Kinder Morgan Texas Pipeline LLC (KMTP), a subsidiary of Kinder Morgan Inc., and EagleClaw Midstream Ventures LLC, a portfolio company of Blackstone Energy Partners, reached a final investment decision to proceed with the Permian Highway Pipeline (PHP) Project.

“With a route identified and the project nearly fully subscribed, we expect to begin stakeholder outreach, environmental surveys and right-of-way activities in the coming months,” said Sital Mody, president of Kinder Morgan Natural Gas Midstream.

The $2-billion PHP Project is expected to be in service in late 2020, assuming timely receipt of the requisite regulatory approvals. It is designed to transport as much as 2 bcfd of gas through 430 miles of 42-in. pipeline from the Waha, Tex., area to the US Gulf Coast and Mexico. KMI also is evaluating the economic and hydraulic feasibility of a 48-in. pipeline with increased transportation capacity (OGJ Online, June 26, 2018).

Committed shippers include EagleClaw, Apache Corp., and XTO Energy Inc., a subsidiary of ExxonMobil Corp., amongst others.

KMTP and EagleClaw will serve as initial partners with equal ownership. KMTP will build and operate the pipeline. Apache, who has been jointly developing the proposed project, holds the option to acquire equity from the initial partners, which it intends to assign to Altus Midstream, a C-corporation anchored by substantially all of Apache’s gathering, processing, and transportation assets at Alpine High in the Delaware basin (OGJ Online, Aug. 9, 2018). KMI’s and EagleClaw’s ultimate ownership interest may vary between 27% and 50%, depending on the outcome of ownership options held by anchor shippers.

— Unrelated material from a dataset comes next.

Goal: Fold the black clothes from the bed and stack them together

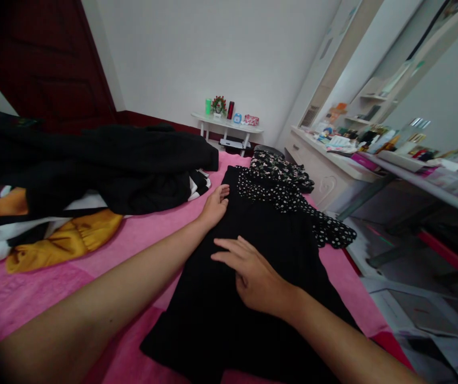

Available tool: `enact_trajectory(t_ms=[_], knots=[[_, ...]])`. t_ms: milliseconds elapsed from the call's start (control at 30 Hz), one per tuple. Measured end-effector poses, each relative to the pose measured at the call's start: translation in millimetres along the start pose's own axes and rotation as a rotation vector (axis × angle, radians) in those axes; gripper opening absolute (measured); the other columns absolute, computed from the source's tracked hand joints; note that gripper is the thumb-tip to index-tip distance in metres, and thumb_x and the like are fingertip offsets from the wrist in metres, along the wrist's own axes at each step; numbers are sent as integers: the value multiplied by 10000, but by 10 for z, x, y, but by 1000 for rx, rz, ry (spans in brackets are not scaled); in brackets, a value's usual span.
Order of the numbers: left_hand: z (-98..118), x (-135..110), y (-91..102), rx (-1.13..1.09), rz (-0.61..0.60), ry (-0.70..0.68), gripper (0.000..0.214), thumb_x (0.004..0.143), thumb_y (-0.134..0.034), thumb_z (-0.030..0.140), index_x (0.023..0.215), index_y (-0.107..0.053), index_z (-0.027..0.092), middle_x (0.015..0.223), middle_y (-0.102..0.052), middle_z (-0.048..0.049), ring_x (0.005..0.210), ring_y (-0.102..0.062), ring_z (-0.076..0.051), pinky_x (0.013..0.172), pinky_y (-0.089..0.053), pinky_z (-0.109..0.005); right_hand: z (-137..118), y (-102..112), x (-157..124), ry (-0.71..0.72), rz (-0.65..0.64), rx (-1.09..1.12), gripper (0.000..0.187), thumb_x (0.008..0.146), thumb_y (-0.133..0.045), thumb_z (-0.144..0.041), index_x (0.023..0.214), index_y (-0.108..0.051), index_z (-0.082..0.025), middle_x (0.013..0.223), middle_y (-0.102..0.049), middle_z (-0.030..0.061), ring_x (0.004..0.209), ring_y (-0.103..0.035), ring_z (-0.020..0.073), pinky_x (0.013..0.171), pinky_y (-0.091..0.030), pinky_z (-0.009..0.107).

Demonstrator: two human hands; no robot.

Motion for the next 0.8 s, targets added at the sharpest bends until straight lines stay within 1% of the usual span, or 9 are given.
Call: enact_trajectory(t_ms=[67, 167, 333, 467, 567, 600, 667, 733, 800], knots=[[29, -18, -11, 25, -42, -22, 479, 804, -406, -49, 1275, -449, 26, 1270, -543, -184, 1184, -522, -203, 1056, -378, -354, -185, -66, -147, 20, -67, 46, 862, 546, -365, 34, 1342, -446, -287, 1468, -392, 27, 1364, -335, 171, 1135, -218, 524], [123, -97, -5, 67, -116, -51, 452, 750, -497, -42, 1190, -541, 53, 1248, -556, -157, 1188, -515, -215, 1072, -362, -361, -305, -138, -246, 8, -63, 85, 850, 549, -390, 4, 1345, -443, -286, 1461, -405, 34, 1361, -343, 194, 1131, -210, 543], [333, -485, 102, 198, -360, -93, 460, 724, -590, 27, 1164, -585, 159, 1338, -492, -112, 1263, -450, -199, 1106, -321, -370, -340, -176, -293, 10, 18, 98, 558, 782, -490, -126, 1322, -478, -267, 1405, -475, 73, 1318, -405, 224, 1113, -274, 518], [481, -889, 443, 80, -516, -25, 356, 728, -619, 84, 1067, -643, 190, 1330, -512, -95, 1211, -502, -199, 1036, -382, -365, -390, -133, -327, 74, 104, 98, 393, 878, -479, -209, 1266, -530, -240, 1326, -541, 98, 1244, -475, 228, 1041, -393, 454], [635, -1163, 840, 71, -518, 100, 155, 790, -596, 209, 922, -649, 148, 1013, -654, -63, 910, -623, -161, 810, -478, -287, -432, -103, -350, 102, 165, 74, 367, 883, -450, -187, 1235, -548, -228, 1282, -563, 101, 1191, -505, 225, 988, -437, 433], [713, -1262, 967, 124, -520, 121, 168, 823, -577, 293, 864, -638, 143, 868, -658, -35, 794, -617, -145, 724, -471, -260, -445, -95, -357, 110, 186, 63, 368, 877, -446, -177, 1227, -553, -224, 1273, -565, 102, 1179, -509, 226, 978, -442, 433], [906, -1482, 1158, 283, -571, 112, 337, 853, -530, 466, 756, -606, 152, 682, -607, 8, 644, -566, -125, 602, -415, -229, -460, -84, -367, 116, 221, 44, 389, 849, -443, -146, 1211, -562, -220, 1266, -563, 101, 1164, -509, 232, 964, -446, 438], [1105, -1722, 1233, 476, -682, 53, 437, 812, -538, 586, 696, -588, 167, 613, -576, 18, 576, -535, -128, 547, -361, -234, -461, -81, -371, 115, 248, 34, 448, 789, -436, -97, 1197, -570, -223, 1263, -559, 95, 1154, -508, 237, 953, -448, 447], [1276, -1921, 1230, 682, -730, -45, 469, 741, -587, 643, 700, -591, 176, 631, -596, 0, 575, -545, -158, 542, -343, -258, -456, -82, -371, 111, 264, 37, 532, 710, -417, -51, 1187, -574, -228, 1260, -556, 86, 1145, -508, 238, 943, -450, 448]])
Point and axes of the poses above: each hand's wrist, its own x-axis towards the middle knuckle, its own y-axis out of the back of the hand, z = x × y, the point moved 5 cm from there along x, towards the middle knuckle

Excelerate, TGS to study Argentine liquefaction project

Excelerate Energy LP, The Woodlands, Tex., and Transportadora de Gas del Sur SA (TGS), Buenos Aires, have agreed to study the technical and commercial viability of a liquefaction project in Bahia Blanca, Argentina, to liquefy and export natural gas during the summer season.

Argentina currently imports LNG through two floating import terminals, particularly during the country’s peak winter season. The development of Argentina’s shale gas reserves resulted in a potential excess of gas during the summer months.

“Given the high seasonality of Argentina’s natural gas consumption, LNG has played a critical role in meeting the country’s energy demands,” stated Excelerate’s Chief Commercial Officer Daniel Bustos. “This project will significantly enhance Argentina’s capacity to maximize the use of local resources by allowing a more predictable development of shale gas production while reducing the overall costs of importing LNG.”

The study is expected to be completed by yearend, at which time the companies will share results with government and industry officials and decide on further actions.

Currently, 100% of LNG imported and regasified into Argentina is through Excelerate’s two floating storage and regasification units. The company developed South America’s first LNG import terminal in 2008 in Bahia Blanca, following with the second terminal in 2011 in Escobar, Argentina.

TGS is carrying out a project aimed at the transportation and conditioning of gas derived from the Vaca Muerta basin in Neuquen, Argentina.